**What you are asked to do:** Check each line of the data below for the string "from", then state how many have it and nothing else.

**Given information:**
"""

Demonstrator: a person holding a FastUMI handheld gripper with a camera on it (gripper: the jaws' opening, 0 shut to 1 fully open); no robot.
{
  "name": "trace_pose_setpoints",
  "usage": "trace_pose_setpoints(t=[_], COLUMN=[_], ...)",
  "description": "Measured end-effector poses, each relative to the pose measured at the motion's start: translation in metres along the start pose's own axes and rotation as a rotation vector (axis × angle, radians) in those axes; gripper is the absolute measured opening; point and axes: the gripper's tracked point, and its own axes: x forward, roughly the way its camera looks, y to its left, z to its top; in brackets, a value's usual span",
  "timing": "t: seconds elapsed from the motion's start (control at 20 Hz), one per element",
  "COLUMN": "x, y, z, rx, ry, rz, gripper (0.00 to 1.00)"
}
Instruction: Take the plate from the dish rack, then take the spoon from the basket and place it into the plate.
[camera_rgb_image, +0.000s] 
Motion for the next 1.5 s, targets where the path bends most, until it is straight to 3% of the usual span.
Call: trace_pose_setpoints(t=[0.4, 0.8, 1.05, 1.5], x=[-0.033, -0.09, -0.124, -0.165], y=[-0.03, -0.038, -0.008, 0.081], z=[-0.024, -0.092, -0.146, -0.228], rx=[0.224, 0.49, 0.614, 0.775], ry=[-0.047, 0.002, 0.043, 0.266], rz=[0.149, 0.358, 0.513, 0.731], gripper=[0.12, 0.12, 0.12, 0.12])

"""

**Output of the task:** 2